Information shown below:

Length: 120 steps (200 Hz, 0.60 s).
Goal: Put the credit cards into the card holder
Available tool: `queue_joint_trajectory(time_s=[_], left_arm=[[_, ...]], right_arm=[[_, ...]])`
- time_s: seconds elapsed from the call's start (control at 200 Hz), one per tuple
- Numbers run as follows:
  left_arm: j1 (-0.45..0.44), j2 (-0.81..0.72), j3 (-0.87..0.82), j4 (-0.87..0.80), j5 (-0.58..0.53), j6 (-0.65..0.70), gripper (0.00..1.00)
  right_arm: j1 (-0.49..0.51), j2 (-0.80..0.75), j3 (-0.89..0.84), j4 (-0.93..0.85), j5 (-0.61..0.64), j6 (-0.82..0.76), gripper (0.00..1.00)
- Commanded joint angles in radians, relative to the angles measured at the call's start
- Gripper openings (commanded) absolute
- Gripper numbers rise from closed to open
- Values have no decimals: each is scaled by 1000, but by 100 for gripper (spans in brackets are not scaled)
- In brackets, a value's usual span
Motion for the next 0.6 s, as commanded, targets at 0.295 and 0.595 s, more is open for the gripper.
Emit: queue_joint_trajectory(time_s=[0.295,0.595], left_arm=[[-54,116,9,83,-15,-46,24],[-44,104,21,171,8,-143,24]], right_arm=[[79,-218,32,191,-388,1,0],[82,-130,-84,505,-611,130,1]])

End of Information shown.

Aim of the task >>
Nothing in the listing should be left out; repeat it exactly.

Completed task >>
Length: 120 steps (200 Hz, 0.60 s).
Goal: Put the credit cards into the card holder
Available tool: `queue_joint_trajectory(time_s=[_], left_arm=[[_, ...]], right_arm=[[_, ...]])`
- time_s: seconds elapsed from the call's start (control at 200 Hz), one per tuple
- Numbers run as follows:
  left_arm: j1 (-0.45..0.44), j2 (-0.81..0.72), j3 (-0.87..0.82), j4 (-0.87..0.80), j5 (-0.58..0.53), j6 (-0.65..0.70), gripper (0.00..1.00)
  right_arm: j1 (-0.49..0.51), j2 (-0.80..0.75), j3 (-0.89..0.84), j4 (-0.93..0.85), j5 (-0.61..0.64), j6 (-0.82..0.76), gripper (0.00..1.00)
- Commanded joint angles in radians, relative to the angles measured at the call's start
- Gripper openings (commanded) absolute
- Gripper numbers rise from closed to open
- Values have no decimals: each is scaled by 1000, but by 100 for gripper (spans in brackets are not scaled)
- In brackets, a value's usual span
Motion for the next 0.6 s, as commanded, targets at 0.295 and 0.595 s, more is open for the gripper.
Emit: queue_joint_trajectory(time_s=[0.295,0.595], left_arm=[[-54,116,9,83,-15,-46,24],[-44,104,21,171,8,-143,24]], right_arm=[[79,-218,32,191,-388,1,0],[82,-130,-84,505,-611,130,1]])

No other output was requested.